Re: Automatic reboot on kernel panic

2011-06-22 Thread Kevin Chadwick
On Wed, 22 Jun 2011 18:11:36 +0300
Gregory Edigarov wrote:

 On Wed, 22 Jun 2011 11:45:49 -0300
 Marcos Laufer mar...@ipversion4.com wrote:
 
  ddb.panic=0 will boot instead of dropping you into a ddb?
 greg@greg:~$ banner YES
 # # ###  #
  #   #  #   # #
   # #   #   #
###
## #
##   # #
####  #
 

That's how the man pages should be written.



Re: Automatic reboot on kernel panic

2011-06-22 Thread ter Voorde Informatiesystemen

You are completely right.

I was only wondering if I do not set the variable explicitly, the 
default value would be 0 or 1.


Kind regards,

Frank

On 06/22/11 17:12, Raimo Niskanen wrote:

On Wed, Jun 22, 2011 at 11:45:49AM -0300, Marcos Laufer wrote:

I am sorry, this confused me, and i didn't quite understand.

Just to be clear:

ddb.panic=0 will boot instead of dropping you into a ddb?

Or is it ddb.panic=1 the option that will make the system boot?

Please... are we not a wee bit lazy now... man sysctl.conf:

EXAMPLES
  To turn on IP forwarding, one would use the following line:

net.inet.ip.forwarding=1

  To cause the kernel to reboot on a panic, instead of dropping into the
  debugger, the following can be used:

ddb.panic=0



Regards,

David Coppa wrote:

On Wed, 22 Jun 2011, ter Voorde Informatiesystemen wrote:



In /etc/sysctl.conf I see the following commented line:

#ddb.panic=0

and nothing else about ddb.panic is present there.

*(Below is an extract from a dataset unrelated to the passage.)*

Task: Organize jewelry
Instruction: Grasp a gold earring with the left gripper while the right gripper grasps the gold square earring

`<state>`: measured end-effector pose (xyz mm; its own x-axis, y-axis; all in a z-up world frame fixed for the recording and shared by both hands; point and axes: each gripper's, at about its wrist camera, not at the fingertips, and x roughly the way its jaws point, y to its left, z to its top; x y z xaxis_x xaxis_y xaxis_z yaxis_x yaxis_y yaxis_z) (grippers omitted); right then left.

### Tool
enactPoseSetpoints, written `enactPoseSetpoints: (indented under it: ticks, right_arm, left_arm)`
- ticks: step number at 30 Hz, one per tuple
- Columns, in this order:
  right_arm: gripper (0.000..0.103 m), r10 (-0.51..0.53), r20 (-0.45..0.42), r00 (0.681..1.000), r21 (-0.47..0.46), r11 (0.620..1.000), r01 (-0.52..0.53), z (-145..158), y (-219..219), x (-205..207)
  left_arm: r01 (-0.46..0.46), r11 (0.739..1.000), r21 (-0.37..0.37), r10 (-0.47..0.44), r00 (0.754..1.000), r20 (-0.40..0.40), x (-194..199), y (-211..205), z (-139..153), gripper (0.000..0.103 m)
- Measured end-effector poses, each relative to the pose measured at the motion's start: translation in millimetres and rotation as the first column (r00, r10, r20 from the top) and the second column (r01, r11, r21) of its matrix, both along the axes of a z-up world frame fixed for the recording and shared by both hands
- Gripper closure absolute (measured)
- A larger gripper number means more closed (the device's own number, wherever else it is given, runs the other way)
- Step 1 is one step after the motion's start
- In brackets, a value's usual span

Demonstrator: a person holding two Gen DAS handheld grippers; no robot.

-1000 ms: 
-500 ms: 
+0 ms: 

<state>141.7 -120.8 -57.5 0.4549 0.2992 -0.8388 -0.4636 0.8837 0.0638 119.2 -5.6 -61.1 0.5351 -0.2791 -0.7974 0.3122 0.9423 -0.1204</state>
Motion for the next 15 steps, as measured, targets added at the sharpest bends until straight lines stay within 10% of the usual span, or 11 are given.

With other words,
I guess: 'ddb.panic=0' is the default boot time setting and does not
have to be set explicitly.

I now suppose: on a kernel panic, this system will not drop into ddb
(kind-of waiting for someone to retrieve useful information about
the panic) and is most likely to reboot. Is that correct?


Exactly the opposite:

$ sysctl ddb.panic
ddb.panic=1

You need to uncomment that line in /etc/sysctl.conf.